Uncommitted—which nabbed double-digit percentages of the vote in Michigan (13 percent), Minnesota (19 percent), and North Carolina (13 percent)—is not and has not been on the ballots in all contests. But it is making a statement. Even more stunning a showing was in Hawaii—which has carried for the Democrats in general elections since its first vote in 1960 (with exceptions for the 49-state re-elections of 1972 and 1984 Republican incumbents Richard Nixon and Ronald Reagan)—as it delivered Uncommitted to the tune of 29 percent.

Uncommitted, on the Democratic side, is performing so far at 5 percent.

The other contests, on the historic timeline, in which Uncommitted (or Noncommitted or No preference or None of the Candidates) performed above that [so far] national average of 5 percent: Nevada (6 percent); Alabama (6 percent); Colorado (9 percent); Massachusetts (9 percent); and Tennessee (8 percent). 

Among the states, played out so far, without the Uncommitted option: New Hampshire (with a “Ceasefire” write-in vote which nabbed 1 percent); South Carolina; Arkansas; California; Maine; Oklahoma; Texas; Utah; Vermont; and Virginia.

For all these contests—including the nation’s two most-populous states—which did not have an option for Uncommitted (or other wording): This is still saying something.

There remain many contests on the schedule.
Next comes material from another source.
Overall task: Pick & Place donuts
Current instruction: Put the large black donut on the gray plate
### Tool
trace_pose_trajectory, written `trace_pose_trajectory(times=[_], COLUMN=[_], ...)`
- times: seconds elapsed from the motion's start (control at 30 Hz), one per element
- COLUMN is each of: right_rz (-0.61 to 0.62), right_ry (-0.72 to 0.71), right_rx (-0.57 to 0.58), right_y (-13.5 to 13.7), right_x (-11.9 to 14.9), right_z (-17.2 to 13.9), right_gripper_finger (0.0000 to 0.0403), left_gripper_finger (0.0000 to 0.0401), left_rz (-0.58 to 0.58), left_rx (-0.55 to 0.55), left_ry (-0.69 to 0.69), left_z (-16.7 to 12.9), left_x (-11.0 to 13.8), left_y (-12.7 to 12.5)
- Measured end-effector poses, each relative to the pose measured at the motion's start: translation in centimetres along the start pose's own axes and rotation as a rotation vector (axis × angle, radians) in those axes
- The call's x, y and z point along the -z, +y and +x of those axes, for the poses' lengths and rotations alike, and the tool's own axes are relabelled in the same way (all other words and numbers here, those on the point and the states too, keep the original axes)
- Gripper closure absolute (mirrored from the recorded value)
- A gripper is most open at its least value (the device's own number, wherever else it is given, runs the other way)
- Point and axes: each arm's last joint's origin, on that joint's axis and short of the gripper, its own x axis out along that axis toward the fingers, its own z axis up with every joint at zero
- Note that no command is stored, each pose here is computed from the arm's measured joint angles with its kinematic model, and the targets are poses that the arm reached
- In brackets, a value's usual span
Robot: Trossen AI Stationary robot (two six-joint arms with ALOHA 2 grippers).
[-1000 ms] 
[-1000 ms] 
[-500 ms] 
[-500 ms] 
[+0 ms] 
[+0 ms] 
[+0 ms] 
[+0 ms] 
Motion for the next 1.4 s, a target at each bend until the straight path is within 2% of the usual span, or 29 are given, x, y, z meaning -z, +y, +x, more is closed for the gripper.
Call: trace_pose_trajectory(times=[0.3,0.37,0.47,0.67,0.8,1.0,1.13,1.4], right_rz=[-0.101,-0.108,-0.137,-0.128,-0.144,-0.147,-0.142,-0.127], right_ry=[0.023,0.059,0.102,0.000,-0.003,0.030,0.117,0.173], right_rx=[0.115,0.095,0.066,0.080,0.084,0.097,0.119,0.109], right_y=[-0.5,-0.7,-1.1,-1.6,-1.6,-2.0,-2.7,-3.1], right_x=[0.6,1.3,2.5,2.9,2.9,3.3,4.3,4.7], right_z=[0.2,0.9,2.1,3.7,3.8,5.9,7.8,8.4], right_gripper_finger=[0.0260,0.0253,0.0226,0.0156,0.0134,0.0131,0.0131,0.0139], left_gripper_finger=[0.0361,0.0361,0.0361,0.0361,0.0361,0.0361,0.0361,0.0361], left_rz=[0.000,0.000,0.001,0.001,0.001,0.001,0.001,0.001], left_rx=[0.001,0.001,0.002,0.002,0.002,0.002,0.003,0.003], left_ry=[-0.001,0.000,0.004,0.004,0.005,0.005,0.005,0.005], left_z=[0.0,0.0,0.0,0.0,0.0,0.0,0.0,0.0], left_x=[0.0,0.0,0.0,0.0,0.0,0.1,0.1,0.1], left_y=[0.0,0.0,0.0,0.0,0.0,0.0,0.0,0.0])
This includes six of the Top 10 populous states: Florida; New York; Pennsylvania; Illinois; Ohio; and Georgia. Biden’s total votes—and his percentage of the party-vote nationwide—will likely increase. (This would be due to participating voters, perhaps, conceding that the nomination is Biden’s.) But I think there is more to keep in mind. 

The fact that a top bellwether state like Michigan (one of only three states carried by all winners in each of the last four United States presidential election cycles from 2008 to 2020) was not so committed to re-nominating the 46th U.S. president is bad news for the 2024 Democrats and Biden. 

Give further consideration to two more states which are also influential on the electoral map.

North Carolina is a rising bellwether state. It was the 25th best-performed state for the 2020 Republicans and the 26th best state for the 2020 Democrats. (Each of Trump and Biden carried 25 states in 2020.) It is just about centered for where states perform (when looking at a given state from the positions of both major parties). North Carolina—which has been carried in almost 80 percent of the presidential elections since 1928—is likely to vote for the winning party here in 2024. (The 2024 Democrats would have to prevail for U.S. President for a feasible shot at flipping it.)

Nevada was carried in the 2020 Democratic column by a mere +2.39 percentage points. Biden won nationally by +4.45. It was the only 2016-to-2020 Democratic hold which performed lower than the party’s U.S. Popular Vote margin. It is poised to become a 2024 Republican pickup if Trump unseats Biden. (Currently…I think this will happen.)

I sense Nevada and especially Michigan, both of which were on the primaries schedule before Super Tuesday, may have set a theme for some of these 2024 Super Tuesday Democratic contests…and some of the upcoming ones which will also have an Uncommitted option on their ballots.

We will find out.


Note to Readers: I had trouble Sunday [03.10.2024] evening with including a picture in this blog topic. I had to give up and leave it scheduled to publish. Every once in a while, Google becomes a problem. I am hoping, and it seems to be a glitch, this will become resolved. It is a pain. And I do not appreciate it.